- Born: Patrick Lawrence Moten March 17, 1957 Los Angeles, California. U.S.
- Died: November 22, 1999 (aged 42) Los Angeles, California. U.S.
- Genres: R&B, jazz
- Occupations: Musician, songwriter, producer
- Instruments: Piano, organ, keyboards

= Patrick Moten =

American musician (1957–1999)

Patrick Lawrence Moten (March 17, 1957 - November 22, 1999) was an American musician, songwriter, producer, and arranger. He primarily performed on piano and organ. Moten was best known as the musical director for Bobby Womack and Gerald Albright. He also produced Anita Baker's debut album The Songtress.

==Life and career==
Moten was born in Los Angeles, California on March 17, 1957. At an early age he displayed a remarkable interest and ability in music. He graduated from Westchester High School in 1975.

Moten studied classical music with Lucille B. Hughly and William Wilkins, but he switched to soul music after witnessing Billy Preston perform.

At age 15, Moten formed Manufactured Funk which included Ike & Tina Turner's son Ronnie Turner on bass. The band opened for acts such as Harold Melvin & the Blue Notes, Rufus, the Dramatics, the Young Hearts, Donny Hathaway, Natalie Cole, New Birth, the Undisputed Truth, and B.B. King, among others. He later traveled with Tina Turner on a worldwide tour as a keyboardist. Turner's ex-husband, Ike Turner, instructed Moten on recording and engineering at his Bolic Sound recording studio in Inglewood.

Through Ike Turner, he befriended Bobby Womack. Womack hired Moten as a co-producer and keyboardist for his album Roads of Life. He collaborated with Womack on many other projects, including the albums The Poet and The Poet II, and another with Sam Cooke's daughter, Linda Womack. Moten co-wrote Bobby Womack's "If You Think You're Lonely Now." Years later, he would be credited as a co-writer of Mariah Carey's "We Belong Together", when Carey would reuse portions of "If You Think You're Lonely Now" in "We Belong Together", which would win a Grammy Award in 2006 for R&B Song. Moten wrote "Love Has Finally Come At Last" for Bobby Womack and Patti LaBelle.

Moten produced Johnnie Taylor's Just Ain't Good Enough on Beverly Glen Records in 1982 (featuring "What About My Love"). The following year, he produced Anita Baker's debut album, The Songstress, and wrote most of the album's tracks. In 1987, he wrote several songs for Rosie Gaines' album No Sweeter Love (featuring the track "Crazy"), that was subsequently shelved at the time, later to be resurrected by the Expansion label in the UK in 2000.

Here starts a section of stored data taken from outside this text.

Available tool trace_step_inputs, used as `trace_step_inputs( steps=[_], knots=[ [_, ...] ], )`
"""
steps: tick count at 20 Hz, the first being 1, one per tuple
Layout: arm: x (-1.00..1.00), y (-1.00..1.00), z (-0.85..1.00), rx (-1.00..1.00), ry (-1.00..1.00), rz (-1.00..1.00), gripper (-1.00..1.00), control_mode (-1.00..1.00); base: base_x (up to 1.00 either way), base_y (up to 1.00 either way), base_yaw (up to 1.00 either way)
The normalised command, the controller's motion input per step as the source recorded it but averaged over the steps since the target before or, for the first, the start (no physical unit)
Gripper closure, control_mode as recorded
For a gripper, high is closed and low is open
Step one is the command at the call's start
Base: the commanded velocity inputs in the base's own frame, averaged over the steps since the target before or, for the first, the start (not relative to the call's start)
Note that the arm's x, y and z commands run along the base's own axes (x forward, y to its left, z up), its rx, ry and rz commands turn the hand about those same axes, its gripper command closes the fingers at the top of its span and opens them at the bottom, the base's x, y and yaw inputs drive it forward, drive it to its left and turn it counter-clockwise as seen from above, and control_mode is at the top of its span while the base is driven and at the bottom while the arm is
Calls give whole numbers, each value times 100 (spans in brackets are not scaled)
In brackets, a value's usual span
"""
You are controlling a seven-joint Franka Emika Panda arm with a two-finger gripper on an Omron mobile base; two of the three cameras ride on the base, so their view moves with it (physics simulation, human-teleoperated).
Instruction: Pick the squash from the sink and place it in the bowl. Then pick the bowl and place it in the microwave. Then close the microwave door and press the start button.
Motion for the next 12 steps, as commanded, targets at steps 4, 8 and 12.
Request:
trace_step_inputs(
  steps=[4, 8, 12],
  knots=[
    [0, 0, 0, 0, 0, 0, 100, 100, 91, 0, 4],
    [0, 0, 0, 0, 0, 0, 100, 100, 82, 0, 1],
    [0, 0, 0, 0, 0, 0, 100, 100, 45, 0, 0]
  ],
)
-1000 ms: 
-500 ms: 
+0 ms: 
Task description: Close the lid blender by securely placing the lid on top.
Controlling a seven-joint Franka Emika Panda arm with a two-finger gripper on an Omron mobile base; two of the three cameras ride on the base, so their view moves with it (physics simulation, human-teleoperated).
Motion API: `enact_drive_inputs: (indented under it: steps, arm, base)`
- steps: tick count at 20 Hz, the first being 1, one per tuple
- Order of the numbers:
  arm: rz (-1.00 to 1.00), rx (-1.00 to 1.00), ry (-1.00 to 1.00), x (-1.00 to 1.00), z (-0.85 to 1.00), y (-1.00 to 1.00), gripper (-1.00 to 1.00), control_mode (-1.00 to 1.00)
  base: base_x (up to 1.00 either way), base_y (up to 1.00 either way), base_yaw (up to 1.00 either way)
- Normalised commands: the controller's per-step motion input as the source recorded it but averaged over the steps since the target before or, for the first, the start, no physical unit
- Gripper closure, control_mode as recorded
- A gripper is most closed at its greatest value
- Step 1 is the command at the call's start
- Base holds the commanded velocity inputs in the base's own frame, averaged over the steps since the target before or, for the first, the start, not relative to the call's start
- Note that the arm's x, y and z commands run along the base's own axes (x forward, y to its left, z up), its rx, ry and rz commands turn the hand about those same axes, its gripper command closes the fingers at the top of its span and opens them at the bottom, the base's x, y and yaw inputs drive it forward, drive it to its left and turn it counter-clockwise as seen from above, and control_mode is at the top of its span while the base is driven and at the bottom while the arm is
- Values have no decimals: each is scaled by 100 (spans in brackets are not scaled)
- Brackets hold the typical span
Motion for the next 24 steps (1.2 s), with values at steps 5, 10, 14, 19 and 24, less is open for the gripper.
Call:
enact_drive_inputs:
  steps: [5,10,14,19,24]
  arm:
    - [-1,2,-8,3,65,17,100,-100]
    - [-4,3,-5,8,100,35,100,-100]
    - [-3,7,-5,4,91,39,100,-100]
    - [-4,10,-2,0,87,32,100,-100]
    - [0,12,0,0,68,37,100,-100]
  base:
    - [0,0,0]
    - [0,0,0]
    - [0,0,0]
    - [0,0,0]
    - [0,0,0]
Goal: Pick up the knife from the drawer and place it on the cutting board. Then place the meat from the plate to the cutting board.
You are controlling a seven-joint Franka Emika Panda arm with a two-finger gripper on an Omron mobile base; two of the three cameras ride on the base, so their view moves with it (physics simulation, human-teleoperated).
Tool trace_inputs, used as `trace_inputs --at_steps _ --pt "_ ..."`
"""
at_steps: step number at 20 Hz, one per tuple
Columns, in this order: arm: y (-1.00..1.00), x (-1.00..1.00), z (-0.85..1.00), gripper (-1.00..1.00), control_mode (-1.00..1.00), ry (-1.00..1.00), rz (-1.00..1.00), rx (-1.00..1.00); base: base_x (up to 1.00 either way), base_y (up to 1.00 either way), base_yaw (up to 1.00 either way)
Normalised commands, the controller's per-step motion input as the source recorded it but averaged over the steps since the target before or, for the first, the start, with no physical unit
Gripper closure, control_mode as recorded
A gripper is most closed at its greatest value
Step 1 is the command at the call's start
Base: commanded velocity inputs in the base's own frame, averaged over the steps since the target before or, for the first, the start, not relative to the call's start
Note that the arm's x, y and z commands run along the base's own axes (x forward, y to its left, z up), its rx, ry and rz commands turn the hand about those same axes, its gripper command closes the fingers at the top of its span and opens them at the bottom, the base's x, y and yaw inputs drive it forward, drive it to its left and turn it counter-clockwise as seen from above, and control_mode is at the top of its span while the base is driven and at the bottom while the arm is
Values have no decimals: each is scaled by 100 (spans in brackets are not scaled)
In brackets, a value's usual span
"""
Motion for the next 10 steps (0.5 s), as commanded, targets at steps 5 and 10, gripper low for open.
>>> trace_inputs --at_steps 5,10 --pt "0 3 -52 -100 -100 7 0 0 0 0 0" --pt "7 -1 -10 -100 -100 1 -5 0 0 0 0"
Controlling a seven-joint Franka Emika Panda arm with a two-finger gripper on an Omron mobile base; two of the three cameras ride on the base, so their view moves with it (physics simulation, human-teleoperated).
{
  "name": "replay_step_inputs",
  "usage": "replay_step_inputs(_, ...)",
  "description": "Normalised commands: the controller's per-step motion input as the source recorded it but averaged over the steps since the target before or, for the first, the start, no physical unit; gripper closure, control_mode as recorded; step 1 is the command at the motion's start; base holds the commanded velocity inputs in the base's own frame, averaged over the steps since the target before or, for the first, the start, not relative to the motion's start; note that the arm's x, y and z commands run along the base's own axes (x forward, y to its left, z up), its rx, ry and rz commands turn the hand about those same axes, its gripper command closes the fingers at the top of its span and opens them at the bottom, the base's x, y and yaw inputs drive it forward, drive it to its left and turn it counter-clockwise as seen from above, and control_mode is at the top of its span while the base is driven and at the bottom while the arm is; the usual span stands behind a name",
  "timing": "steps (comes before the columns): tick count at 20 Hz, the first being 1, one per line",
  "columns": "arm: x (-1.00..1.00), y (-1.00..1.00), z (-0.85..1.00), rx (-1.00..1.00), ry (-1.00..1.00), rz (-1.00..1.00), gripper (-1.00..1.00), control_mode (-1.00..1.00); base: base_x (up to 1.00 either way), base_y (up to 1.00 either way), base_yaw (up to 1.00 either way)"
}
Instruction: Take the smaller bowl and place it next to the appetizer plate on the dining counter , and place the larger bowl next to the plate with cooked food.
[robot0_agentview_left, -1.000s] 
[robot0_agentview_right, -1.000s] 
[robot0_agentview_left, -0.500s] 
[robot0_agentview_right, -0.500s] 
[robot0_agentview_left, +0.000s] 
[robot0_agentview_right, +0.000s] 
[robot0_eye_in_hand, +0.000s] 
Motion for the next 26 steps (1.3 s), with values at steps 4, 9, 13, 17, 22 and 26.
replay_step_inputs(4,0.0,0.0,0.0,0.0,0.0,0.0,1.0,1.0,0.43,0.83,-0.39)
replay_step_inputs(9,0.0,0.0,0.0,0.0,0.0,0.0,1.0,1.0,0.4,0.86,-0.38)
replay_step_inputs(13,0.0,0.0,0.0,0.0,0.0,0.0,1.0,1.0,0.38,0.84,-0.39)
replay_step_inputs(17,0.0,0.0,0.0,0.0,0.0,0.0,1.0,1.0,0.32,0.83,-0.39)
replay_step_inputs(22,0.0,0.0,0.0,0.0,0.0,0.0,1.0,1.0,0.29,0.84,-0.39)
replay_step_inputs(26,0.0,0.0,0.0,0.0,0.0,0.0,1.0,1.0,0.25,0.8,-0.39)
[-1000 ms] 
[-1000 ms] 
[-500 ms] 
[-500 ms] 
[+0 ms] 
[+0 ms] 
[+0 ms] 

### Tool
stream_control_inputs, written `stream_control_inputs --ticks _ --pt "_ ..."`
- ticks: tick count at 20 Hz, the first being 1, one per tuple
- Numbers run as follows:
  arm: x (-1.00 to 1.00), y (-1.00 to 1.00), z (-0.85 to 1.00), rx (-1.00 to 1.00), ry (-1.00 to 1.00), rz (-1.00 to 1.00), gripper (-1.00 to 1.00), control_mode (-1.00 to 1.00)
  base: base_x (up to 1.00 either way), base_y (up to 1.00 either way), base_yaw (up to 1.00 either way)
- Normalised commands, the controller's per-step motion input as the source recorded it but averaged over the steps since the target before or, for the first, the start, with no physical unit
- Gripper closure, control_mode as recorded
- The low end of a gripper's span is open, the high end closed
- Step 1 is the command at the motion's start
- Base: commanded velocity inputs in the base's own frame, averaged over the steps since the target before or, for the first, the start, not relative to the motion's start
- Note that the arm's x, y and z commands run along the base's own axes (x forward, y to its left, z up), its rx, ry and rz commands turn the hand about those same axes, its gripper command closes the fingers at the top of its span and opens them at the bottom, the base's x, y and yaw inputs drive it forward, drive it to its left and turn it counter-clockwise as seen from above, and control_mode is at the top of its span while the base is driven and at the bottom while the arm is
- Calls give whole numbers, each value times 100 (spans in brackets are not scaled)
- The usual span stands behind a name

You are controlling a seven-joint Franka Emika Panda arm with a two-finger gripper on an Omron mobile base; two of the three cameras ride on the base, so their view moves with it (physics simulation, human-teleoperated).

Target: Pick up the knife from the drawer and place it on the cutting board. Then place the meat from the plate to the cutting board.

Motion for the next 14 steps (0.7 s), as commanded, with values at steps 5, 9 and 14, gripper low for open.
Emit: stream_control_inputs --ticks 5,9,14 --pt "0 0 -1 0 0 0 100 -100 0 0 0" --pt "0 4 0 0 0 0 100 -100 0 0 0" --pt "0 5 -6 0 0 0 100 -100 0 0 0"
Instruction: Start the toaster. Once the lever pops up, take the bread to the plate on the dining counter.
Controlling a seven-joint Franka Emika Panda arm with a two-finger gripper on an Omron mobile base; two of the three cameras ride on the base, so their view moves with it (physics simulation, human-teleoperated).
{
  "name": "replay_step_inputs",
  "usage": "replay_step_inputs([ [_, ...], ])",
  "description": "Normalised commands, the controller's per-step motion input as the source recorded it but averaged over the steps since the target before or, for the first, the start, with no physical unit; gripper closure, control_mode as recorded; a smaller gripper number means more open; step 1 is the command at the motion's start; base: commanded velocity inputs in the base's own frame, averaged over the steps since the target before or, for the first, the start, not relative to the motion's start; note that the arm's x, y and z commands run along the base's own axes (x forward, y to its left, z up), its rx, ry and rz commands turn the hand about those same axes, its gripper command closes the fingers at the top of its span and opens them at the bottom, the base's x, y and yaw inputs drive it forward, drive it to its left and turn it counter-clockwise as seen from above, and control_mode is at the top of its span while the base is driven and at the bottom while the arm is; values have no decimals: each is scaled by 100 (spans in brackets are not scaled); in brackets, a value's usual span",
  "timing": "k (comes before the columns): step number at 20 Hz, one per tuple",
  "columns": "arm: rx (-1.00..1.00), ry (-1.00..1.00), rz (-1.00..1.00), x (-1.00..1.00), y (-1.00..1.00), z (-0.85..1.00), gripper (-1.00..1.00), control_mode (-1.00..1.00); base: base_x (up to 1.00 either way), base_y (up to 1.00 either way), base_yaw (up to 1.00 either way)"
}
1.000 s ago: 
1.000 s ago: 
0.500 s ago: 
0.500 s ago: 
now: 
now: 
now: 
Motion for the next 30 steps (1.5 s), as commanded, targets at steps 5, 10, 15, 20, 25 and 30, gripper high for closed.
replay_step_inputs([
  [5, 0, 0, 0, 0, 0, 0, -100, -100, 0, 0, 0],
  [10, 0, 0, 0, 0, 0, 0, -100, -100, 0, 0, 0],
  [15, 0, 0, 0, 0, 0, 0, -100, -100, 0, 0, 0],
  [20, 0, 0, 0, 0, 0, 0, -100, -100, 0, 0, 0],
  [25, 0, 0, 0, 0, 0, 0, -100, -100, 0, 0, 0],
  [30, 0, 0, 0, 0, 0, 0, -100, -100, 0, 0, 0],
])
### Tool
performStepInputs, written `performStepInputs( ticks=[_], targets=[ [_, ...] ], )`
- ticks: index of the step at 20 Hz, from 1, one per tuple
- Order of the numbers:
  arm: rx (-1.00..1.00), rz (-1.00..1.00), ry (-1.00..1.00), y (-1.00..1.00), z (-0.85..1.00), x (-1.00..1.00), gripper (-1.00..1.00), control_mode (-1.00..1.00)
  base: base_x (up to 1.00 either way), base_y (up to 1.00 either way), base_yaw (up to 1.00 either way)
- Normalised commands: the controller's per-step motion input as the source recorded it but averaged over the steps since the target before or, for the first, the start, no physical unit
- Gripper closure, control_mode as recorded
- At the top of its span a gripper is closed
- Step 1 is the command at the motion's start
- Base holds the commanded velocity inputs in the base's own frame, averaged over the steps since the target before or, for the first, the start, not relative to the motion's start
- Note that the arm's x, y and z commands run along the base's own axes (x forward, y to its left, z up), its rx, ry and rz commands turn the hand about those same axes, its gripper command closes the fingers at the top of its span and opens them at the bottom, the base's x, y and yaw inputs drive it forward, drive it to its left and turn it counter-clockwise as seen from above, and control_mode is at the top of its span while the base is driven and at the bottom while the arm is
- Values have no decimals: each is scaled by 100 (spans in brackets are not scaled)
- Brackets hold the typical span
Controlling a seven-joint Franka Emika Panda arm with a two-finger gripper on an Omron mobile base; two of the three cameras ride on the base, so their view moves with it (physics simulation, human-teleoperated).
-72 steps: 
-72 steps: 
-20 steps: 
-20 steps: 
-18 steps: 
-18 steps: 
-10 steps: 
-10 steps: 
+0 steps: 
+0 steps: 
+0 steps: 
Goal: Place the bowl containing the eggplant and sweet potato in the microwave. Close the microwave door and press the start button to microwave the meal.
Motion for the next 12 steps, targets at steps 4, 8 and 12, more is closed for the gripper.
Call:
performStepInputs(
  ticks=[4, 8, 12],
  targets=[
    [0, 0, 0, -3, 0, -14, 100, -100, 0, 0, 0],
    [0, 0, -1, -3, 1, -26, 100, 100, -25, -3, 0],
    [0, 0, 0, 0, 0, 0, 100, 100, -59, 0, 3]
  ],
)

Moten penned nearly 60 registered compositions. He toured with a jazz showcase featuring Joe Sample, Lalah Hathaway, and Gerald Albright. He also toured with Frankie Beverly and Maze, and additionally wrote tunes for Mica Paris, Tone Lōc and Sarah Vaughan. He continued the liaison with Anita Baker, co-writing "Rhythm of Love" on her 1994 album Rhythm of Love.

Moten resided in Los Angeles, California. He was a Prince Hall Freemason.

== Death ==
Moten died in Los Angeles from liver failure at the age of 42 on November 22, 1999. He was survived by his parents, Imogene and Booker T; his sister, Donna Lynn; and his brother, Steven Baldwin.